Of all the lines in the material, how many carry the string "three"? Respond with the number by itself.
(DATA BELOW Opens)
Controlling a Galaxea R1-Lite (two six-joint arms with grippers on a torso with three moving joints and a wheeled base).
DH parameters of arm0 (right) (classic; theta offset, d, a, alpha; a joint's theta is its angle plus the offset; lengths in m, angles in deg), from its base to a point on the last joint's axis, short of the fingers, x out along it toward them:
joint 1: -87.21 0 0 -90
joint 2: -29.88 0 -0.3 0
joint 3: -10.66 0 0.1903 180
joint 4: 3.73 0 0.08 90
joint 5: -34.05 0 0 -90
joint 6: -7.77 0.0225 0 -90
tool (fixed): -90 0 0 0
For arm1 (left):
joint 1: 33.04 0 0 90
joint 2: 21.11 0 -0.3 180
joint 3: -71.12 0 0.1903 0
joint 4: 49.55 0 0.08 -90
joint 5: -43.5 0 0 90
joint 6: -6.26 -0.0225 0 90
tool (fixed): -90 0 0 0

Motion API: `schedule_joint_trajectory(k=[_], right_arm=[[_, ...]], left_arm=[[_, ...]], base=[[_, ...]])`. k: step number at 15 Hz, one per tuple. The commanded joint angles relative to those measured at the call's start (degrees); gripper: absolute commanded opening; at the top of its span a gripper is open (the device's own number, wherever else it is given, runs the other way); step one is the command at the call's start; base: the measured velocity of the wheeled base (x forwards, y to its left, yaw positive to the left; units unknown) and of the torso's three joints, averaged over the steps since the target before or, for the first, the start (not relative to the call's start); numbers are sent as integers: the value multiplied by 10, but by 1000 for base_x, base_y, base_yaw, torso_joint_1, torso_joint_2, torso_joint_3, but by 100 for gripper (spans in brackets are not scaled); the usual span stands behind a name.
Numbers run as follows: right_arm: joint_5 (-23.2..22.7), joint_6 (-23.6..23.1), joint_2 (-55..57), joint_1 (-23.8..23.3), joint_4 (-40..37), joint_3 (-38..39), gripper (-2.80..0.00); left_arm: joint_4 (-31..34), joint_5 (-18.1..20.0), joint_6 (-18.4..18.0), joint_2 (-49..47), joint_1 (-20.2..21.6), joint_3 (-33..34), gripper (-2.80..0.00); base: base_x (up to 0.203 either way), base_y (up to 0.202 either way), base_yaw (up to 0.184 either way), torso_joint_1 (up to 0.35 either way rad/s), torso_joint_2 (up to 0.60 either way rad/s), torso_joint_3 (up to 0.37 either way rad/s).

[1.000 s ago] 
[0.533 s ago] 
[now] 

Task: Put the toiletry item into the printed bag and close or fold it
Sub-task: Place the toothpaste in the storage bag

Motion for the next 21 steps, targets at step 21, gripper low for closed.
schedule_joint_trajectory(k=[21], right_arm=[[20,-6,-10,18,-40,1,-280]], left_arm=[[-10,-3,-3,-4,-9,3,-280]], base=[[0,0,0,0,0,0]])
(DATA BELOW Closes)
EXERCISE OUTPUT:
2